> **Your instructions**:
What you return must be every line below that includes the word "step".

> **Provided material**:
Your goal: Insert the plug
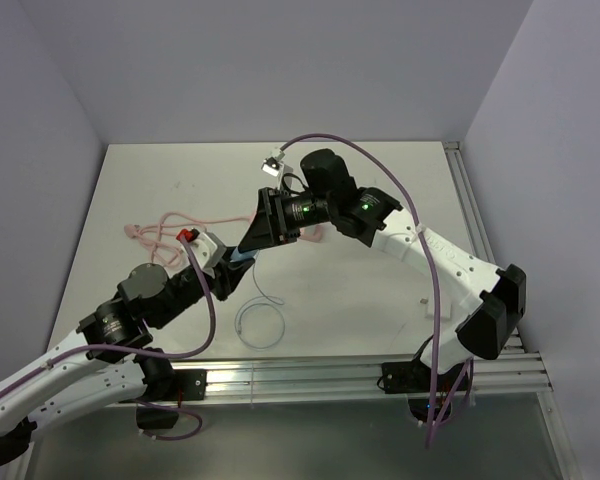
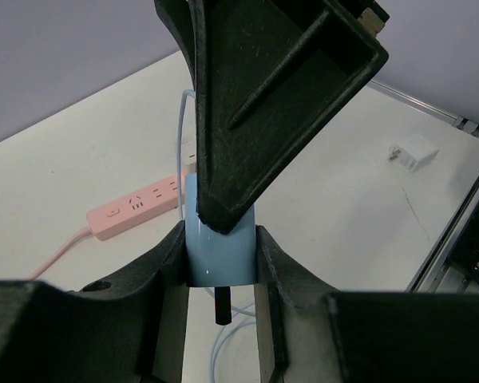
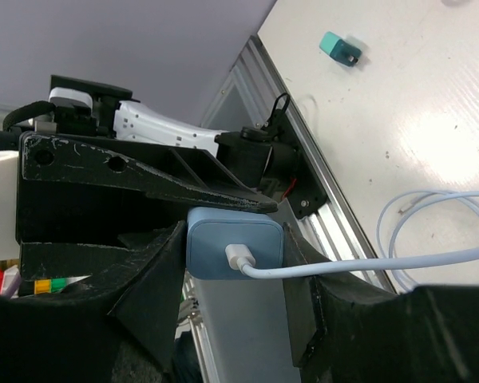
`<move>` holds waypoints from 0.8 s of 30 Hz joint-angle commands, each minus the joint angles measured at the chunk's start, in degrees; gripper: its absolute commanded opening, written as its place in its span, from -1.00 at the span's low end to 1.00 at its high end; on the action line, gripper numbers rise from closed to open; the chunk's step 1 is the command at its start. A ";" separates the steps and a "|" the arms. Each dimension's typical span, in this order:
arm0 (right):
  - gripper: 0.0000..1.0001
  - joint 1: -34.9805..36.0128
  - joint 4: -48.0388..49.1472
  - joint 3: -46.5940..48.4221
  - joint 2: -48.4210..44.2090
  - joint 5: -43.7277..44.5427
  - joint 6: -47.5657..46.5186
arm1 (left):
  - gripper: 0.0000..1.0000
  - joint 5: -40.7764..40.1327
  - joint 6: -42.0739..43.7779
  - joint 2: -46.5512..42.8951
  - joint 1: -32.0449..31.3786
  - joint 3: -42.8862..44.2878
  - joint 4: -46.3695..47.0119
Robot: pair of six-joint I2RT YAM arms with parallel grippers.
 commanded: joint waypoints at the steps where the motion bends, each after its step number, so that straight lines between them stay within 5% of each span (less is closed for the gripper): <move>1: -1.00 1.57 2.85 -1.20 -3.22 -5.50 -4.36 | -0.99 1.72 -0.88 -0.62 -0.09 2.52 4.26; 10: -1.00 1.66 2.68 -2.86 -5.94 -5.59 -8.49 | -0.99 -0.57 -2.29 -0.62 -0.09 2.96 3.03; 14: -1.00 1.58 3.49 -3.23 -5.43 -15.58 -10.33 | -0.99 2.24 -0.89 -1.32 -0.09 2.87 2.42; 19: -1.00 1.58 -7.23 2.91 -4.28 -19.13 -18.68 | -0.99 4.09 0.43 -3.26 -0.18 1.82 2.42; 20: -0.60 1.57 -7.68 3.18 -4.28 -19.22 -18.60 | -0.99 5.57 0.96 -3.17 -0.18 1.90 2.24; 22: -0.23 1.40 -7.68 3.36 -4.02 -19.65 -18.42 | -0.99 6.72 1.14 -2.56 -0.18 2.17 2.15; 24: -0.15 1.40 -6.11 2.49 -3.84 -19.92 -16.24 | -0.99 7.60 1.23 -1.94 -0.18 2.34 2.24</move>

> **Exercise output**:
`<move>` holds waypoints from 0.8 s of 30 Hz joint-angle commands, each minus the joint angles measured at the chunk's start, in degrees; gripper: its absolute commanded opening, written as its place in its span, from -1.00 at the span's low end to 1.00 at its high end; on the action line, gripper numbers rise from closed to open; the chunk's step 1 is the command at its start. A ";" separates the steps and a "|" the arms. Each dimension's typical span, in this order:
 commanded: joint waypoints at the steps where the motion bends, each after its step number, so that straight lines between them stay within 5% of each span (less is closed for the gripper): <move>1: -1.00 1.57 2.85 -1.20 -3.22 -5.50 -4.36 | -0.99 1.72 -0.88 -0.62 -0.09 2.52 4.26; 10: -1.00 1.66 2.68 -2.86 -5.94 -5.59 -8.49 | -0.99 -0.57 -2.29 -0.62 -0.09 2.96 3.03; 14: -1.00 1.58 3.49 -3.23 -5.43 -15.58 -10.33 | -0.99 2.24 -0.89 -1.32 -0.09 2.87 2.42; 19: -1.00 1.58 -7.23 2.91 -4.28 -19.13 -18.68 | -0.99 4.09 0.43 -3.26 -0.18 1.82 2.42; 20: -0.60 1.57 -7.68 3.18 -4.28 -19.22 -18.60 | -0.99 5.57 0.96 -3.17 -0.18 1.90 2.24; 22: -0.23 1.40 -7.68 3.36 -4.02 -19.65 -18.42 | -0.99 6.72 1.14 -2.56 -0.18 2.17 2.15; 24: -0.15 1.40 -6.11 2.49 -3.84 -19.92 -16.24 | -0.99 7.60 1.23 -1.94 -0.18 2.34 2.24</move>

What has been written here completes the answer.